--- START ---
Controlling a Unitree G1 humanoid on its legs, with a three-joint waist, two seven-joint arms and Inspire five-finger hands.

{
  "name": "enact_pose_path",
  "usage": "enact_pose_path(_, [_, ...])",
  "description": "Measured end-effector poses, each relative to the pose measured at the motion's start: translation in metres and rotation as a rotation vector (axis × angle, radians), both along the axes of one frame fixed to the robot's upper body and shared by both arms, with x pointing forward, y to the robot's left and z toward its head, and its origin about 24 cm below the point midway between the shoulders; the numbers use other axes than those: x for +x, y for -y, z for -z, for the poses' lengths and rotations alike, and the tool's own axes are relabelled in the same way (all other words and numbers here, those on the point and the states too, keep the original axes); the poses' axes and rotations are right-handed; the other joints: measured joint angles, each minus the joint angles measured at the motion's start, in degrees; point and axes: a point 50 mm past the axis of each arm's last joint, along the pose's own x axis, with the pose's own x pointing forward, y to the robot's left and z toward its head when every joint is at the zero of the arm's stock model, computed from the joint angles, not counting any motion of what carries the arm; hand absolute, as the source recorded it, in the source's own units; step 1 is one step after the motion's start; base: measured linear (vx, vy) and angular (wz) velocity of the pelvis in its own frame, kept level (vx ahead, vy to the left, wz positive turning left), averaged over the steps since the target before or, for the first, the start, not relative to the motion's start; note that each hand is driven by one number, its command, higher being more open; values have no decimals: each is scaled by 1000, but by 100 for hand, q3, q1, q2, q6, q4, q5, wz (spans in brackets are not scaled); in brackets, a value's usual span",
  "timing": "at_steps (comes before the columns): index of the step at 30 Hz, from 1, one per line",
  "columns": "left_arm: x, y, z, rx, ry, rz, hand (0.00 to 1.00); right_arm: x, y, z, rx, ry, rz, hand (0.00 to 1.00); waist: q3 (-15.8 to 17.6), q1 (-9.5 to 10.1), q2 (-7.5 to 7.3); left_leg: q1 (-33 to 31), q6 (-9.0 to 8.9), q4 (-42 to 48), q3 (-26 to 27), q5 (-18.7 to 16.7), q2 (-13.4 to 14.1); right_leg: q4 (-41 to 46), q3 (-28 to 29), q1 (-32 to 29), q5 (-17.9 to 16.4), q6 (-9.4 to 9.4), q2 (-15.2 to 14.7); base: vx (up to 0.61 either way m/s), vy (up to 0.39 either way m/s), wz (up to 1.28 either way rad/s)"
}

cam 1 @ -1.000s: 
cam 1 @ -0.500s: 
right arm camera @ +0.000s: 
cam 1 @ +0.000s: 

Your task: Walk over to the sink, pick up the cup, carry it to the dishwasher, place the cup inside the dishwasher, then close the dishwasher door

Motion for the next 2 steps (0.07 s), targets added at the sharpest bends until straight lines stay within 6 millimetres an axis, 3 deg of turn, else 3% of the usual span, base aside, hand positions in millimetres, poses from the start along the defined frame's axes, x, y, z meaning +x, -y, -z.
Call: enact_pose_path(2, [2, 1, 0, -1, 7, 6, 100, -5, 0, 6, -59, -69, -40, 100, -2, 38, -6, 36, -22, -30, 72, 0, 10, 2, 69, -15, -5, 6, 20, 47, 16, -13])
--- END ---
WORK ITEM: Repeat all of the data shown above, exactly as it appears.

OUTPUT OF THE TASK:
Controlling a Unitree G1 humanoid on its legs, with a three-joint waist, two seven-joint arms and Inspire five-finger hands.

{
  "name": "enact_pose_path",
  "usage": "enact_pose_path(_, [_, ...])",
  "description": "Measured end-effector poses, each relative to the pose measured at the motion's start: translation in metres and rotation as a rotation vector (axis × angle, radians), both along the axes of one frame fixed to the robot's upper body and shared by both arms, with x pointing forward, y to the robot's left and z toward its head, and its origin about 24 cm below the point midway between the shoulders; the numbers use other axes than those: x for +x, y for -y, z for -z, for the poses' lengths and rotations alike, and the tool's own axes are relabelled in the same way (all other words and numbers here, those on the point and the states too, keep the original axes); the poses' axes and rotations are right-handed; the other joints: measured joint angles, each minus the joint angles measured at the motion's start, in degrees; point and axes: a point 50 mm past the axis of each arm's last joint, along the pose's own x axis, with the pose's own x pointing forward, y to the robot's left and z toward its head when every joint is at the zero of the arm's stock model, computed from the joint angles, not counting any motion of what carries the arm; hand absolute, as the source recorded it, in the source's own units; step 1 is one step after the motion's start; base: measured linear (vx, vy) and angular (wz) velocity of the pelvis in its own frame, kept level (vx ahead, vy to the left, wz positive turning left), averaged over the steps since the target before or, for the first, the start, not relative to the motion's start; note that each hand is driven by one number, its command, higher being more open; values have no decimals: each is scaled by 1000, but by 100 for hand, q3, q1, q2, q6, q4, q5, wz (spans in brackets are not scaled); in brackets, a value's usual span",
  "timing": "at_steps (comes before the columns): index of the step at 30 Hz, from 1, one per line",
  "columns": "left_arm: x, y, z, rx, ry, rz, hand (0.00 to 1.00); right_arm: x, y, z, rx, ry, rz, hand (0.00 to 1.00); waist: q3 (-15.8 to 17.6), q1 (-9.5 to 10.1), q2 (-7.5 to 7.3); left_leg: q1 (-33 to 31), q6 (-9.0 to 8.9), q4 (-42 to 48), q3 (-26 to 27), q5 (-18.7 to 16.7), q2 (-13.4 to 14.1); right_leg: q4 (-41 to 46), q3 (-28 to 29), q1 (-32 to 29), q5 (-17.9 to 16.4), q6 (-9.4 to 9.4), q2 (-15.2 to 14.7); base: vx (up to 0.61 either way m/s), vy (up to 0.39 either way m/s), wz (up to 1.28 either way rad/s)"
}

cam 1 @ -1.000s: 
cam 1 @ -0.500s: 
right arm camera @ +0.000s: 
cam 1 @ +0.000s: 

Your task: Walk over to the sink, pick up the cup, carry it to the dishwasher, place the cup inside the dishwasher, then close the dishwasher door

Motion for the next 2 steps (0.07 s), targets added at the sharpest bends until straight lines stay within 6 millimetres an axis, 3 deg of turn, else 3% of the usual span, base aside, hand positions in millimetres, poses from the start along the defined frame's axes, x, y, z meaning +x, -y, -z.
Call: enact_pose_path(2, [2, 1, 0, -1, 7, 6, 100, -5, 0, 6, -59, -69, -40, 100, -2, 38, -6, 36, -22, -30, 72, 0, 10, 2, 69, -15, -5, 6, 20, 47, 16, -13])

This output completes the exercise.